Toby Capwell knew from an early age that he wanted to be a knight in shining armour. He actually became an expert in medieval chivalry, donning the armour, learning to joust, awakening us to fascinating history on our doorstep
He was only five years old when his grandmother took him to the museum in New York City. He walked into a brightly lit gallery and there, towering above him, was a figure on horseback, glinting in the sunlight, bedecked in silk and steel. From that day, Toby Capwell knew what he wanted to be... a knight in shining armour.
'Kids usually aren’t that interested in staring at things in glass cases,' he says. 'They want to do things. I wanted to wear armour, get on a horse and fight.' The dream didn't die, so at 11 he learnt to ride and was jousting in full plate armour by the time he was 19. He studied medieval history and English literature at college before leaving America to work for the Royal Armouries in Leeds in the late 1990s, where he joined the museum’s jousting team.

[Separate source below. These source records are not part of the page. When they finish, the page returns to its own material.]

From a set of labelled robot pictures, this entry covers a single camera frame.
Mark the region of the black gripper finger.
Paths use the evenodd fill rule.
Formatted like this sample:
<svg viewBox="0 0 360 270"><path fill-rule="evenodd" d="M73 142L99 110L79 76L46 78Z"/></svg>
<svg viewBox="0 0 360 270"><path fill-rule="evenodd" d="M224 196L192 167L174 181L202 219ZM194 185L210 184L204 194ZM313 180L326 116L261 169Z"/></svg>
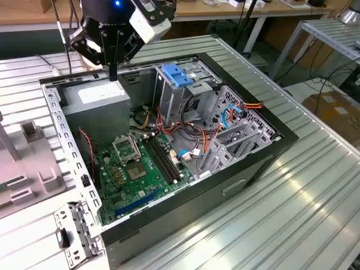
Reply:
<svg viewBox="0 0 360 270"><path fill-rule="evenodd" d="M137 33L132 33L128 39L125 38L125 35L118 33L114 63L112 65L112 81L117 80L118 66L123 66L125 62L130 62L144 44L144 41Z"/></svg>
<svg viewBox="0 0 360 270"><path fill-rule="evenodd" d="M107 77L109 81L113 81L113 63L111 60L106 59L106 53L102 48L98 51L91 47L93 41L87 37L87 33L82 26L69 35L69 41L71 47L92 64L107 66Z"/></svg>

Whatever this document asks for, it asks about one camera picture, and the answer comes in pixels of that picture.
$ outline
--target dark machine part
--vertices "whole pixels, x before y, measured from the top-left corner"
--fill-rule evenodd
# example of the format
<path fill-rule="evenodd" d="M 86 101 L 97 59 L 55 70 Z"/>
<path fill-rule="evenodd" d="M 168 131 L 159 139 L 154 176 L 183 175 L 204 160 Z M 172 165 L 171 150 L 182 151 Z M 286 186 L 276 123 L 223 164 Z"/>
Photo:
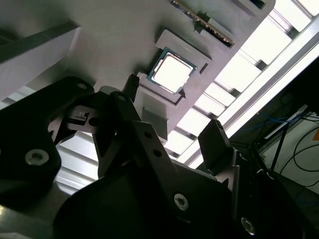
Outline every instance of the dark machine part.
<path fill-rule="evenodd" d="M 279 182 L 233 150 L 217 121 L 200 147 L 218 181 L 173 163 L 133 106 L 138 86 L 131 76 L 107 95 L 70 77 L 0 111 L 0 204 L 18 212 L 37 204 L 61 165 L 55 146 L 80 130 L 93 133 L 100 179 L 62 205 L 54 238 L 317 238 Z"/>
<path fill-rule="evenodd" d="M 221 123 L 211 120 L 200 133 L 198 141 L 206 169 L 211 170 L 216 176 L 230 163 L 234 152 Z M 210 142 L 212 147 L 205 147 L 206 142 Z"/>

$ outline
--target black cable
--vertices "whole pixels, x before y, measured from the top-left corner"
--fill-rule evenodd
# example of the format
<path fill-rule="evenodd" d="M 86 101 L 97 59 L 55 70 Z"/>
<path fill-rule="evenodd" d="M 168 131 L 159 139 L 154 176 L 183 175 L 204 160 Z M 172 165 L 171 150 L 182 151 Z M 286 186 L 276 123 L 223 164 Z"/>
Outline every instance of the black cable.
<path fill-rule="evenodd" d="M 304 148 L 303 150 L 300 150 L 298 153 L 294 154 L 294 155 L 286 162 L 286 164 L 285 164 L 285 165 L 283 166 L 283 168 L 280 170 L 280 173 L 279 173 L 279 174 L 282 174 L 282 172 L 284 171 L 285 167 L 288 165 L 288 163 L 289 163 L 291 160 L 293 160 L 294 156 L 297 156 L 297 155 L 300 154 L 301 152 L 303 152 L 303 151 L 305 151 L 305 150 L 307 150 L 307 149 L 309 149 L 309 148 L 313 148 L 313 147 L 315 147 L 315 146 L 319 146 L 319 144 L 315 144 L 315 145 L 309 146 L 309 147 L 307 147 L 307 148 Z"/>
<path fill-rule="evenodd" d="M 280 138 L 280 141 L 279 141 L 279 144 L 278 144 L 276 153 L 275 153 L 275 157 L 274 157 L 273 163 L 271 164 L 271 167 L 270 167 L 270 170 L 271 170 L 271 171 L 274 171 L 274 170 L 275 170 L 276 163 L 277 163 L 277 160 L 278 160 L 278 157 L 279 157 L 281 148 L 282 148 L 282 146 L 283 146 L 283 143 L 284 143 L 284 140 L 285 140 L 285 137 L 286 137 L 286 133 L 287 133 L 287 131 L 288 131 L 288 128 L 289 128 L 289 123 L 287 123 L 287 124 L 284 126 L 284 130 L 283 130 L 283 132 L 282 132 L 282 135 L 281 135 L 281 138 Z"/>
<path fill-rule="evenodd" d="M 316 181 L 315 183 L 313 183 L 313 184 L 311 184 L 311 185 L 307 185 L 307 186 L 301 185 L 301 184 L 299 184 L 299 183 L 298 183 L 298 184 L 301 185 L 301 186 L 304 186 L 305 188 L 309 188 L 309 187 L 312 187 L 312 186 L 316 185 L 317 183 L 319 183 L 319 180 Z"/>
<path fill-rule="evenodd" d="M 318 169 L 317 169 L 317 170 L 308 170 L 308 169 L 305 169 L 305 168 L 302 168 L 301 166 L 299 166 L 299 165 L 297 164 L 297 161 L 296 161 L 296 158 L 295 158 L 295 156 L 296 156 L 296 151 L 297 151 L 297 148 L 298 148 L 299 144 L 303 141 L 303 139 L 304 139 L 307 135 L 309 135 L 310 133 L 312 133 L 313 131 L 315 131 L 316 129 L 319 129 L 319 127 L 316 127 L 316 128 L 314 128 L 314 129 L 310 130 L 308 133 L 306 133 L 306 134 L 298 141 L 298 143 L 297 143 L 297 145 L 296 145 L 296 147 L 295 147 L 295 150 L 294 150 L 293 160 L 294 160 L 295 165 L 296 165 L 298 168 L 300 168 L 301 170 L 306 171 L 306 172 L 319 172 L 319 170 L 318 170 Z"/>

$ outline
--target bolt hole
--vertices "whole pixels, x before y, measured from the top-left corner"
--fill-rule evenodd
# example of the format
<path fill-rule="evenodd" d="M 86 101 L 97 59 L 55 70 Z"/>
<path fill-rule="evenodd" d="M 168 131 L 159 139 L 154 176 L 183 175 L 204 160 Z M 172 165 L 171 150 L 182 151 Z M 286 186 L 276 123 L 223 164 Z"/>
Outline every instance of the bolt hole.
<path fill-rule="evenodd" d="M 43 159 L 43 156 L 40 153 L 33 153 L 31 157 L 32 157 L 32 159 L 35 159 L 35 160 L 42 160 Z"/>
<path fill-rule="evenodd" d="M 182 198 L 178 198 L 177 200 L 178 200 L 178 202 L 179 202 L 181 205 L 185 205 L 185 201 L 184 201 L 184 199 L 182 199 Z"/>
<path fill-rule="evenodd" d="M 149 132 L 145 132 L 144 135 L 145 135 L 146 138 L 152 138 L 152 135 Z"/>
<path fill-rule="evenodd" d="M 154 150 L 153 150 L 153 154 L 154 154 L 156 157 L 161 157 L 161 152 L 159 152 L 157 149 L 154 149 Z"/>
<path fill-rule="evenodd" d="M 89 119 L 89 125 L 93 126 L 93 127 L 99 126 L 100 125 L 100 119 L 97 118 L 97 117 L 90 118 Z"/>

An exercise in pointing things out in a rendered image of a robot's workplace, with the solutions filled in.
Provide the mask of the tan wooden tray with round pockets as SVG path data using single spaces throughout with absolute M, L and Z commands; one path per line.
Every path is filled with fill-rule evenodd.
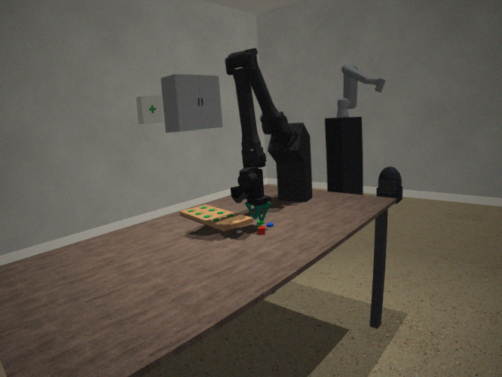
M 201 209 L 201 207 L 207 207 L 207 208 Z M 209 211 L 211 209 L 214 209 L 215 211 Z M 194 212 L 188 213 L 189 210 L 193 210 Z M 224 214 L 217 214 L 218 212 L 223 212 Z M 202 213 L 202 214 L 195 215 L 196 213 Z M 227 217 L 228 214 L 233 214 L 233 216 Z M 244 216 L 238 213 L 233 213 L 231 211 L 219 209 L 217 207 L 212 207 L 206 204 L 199 207 L 193 207 L 187 210 L 182 210 L 180 211 L 180 215 L 187 217 L 189 219 L 193 219 L 197 222 L 201 222 L 205 225 L 217 228 L 222 231 L 227 231 L 253 222 L 252 217 Z M 204 218 L 204 216 L 206 215 L 210 215 L 210 217 Z M 219 221 L 213 221 L 213 219 L 216 218 L 219 219 Z

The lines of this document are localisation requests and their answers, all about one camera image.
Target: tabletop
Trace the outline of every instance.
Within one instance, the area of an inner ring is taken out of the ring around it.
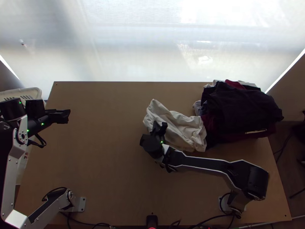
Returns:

'I started working as a horseman, doing combat demonstrations. It was only once I was in the museum, surrounded by the real artefacts, that I realised I wanted to be a scholar as well as being a practitioner.' Now an international authority on medieval and Renaissance arms and armour, Toby is respected in academia, has written 10 highly regarded books, acts as a consultant for TV and film, is at the forefront of jousting as sporting competition, and shares his love of it all in hugely popular open lectures and talks.
'It’s a child’s fascination that’s gotten completely out of control,' he says of his career. 'But enthusiasm is infectious. At my lectures, people tell me "I didn’t think I’d be interested in arms and armour, but now I am".'
The subject is so rich it leads us into all sorts of new areas we never could have imagined, he says. 'Armour is technology of fighting - utilitarian equipment designed to keep people alive in a very harsh and dangerous environment. But it is also an expressive art form – wearable sculpture that radiates all kinds of fascinating messages, revealing what people thought about themselves, how they wanted to be seen and what they considered beautiful.'
But armour and knights in general have attracted many myths and misconceptions, he says. Armour was not unbearably heavy, as is often thought, warhorses were not huge lumbering monsters and knights did not have to be lifted onto the saddle with cranes. 'Knights are legendary beings now; if you want to understand them, you have to explore the relationship between myths and reality.'
A case in point is Richard III, the 15th century English king who was killed fighting in armour at Bosworth in 1485. The last British monarch in history to die in battle, he is a figure shrouded in legend and mystery. In 2012 when Philippa Langley and a team of archaeologists discovered his burial place in Leicester, Toby contributed to the study of the bones. Later, when the time came to re-inter Richard III, Toby was one of the two armoured horsemen who escorted the coffin from the Bosworth battlefield to its final resting place in Leicester Cathedral.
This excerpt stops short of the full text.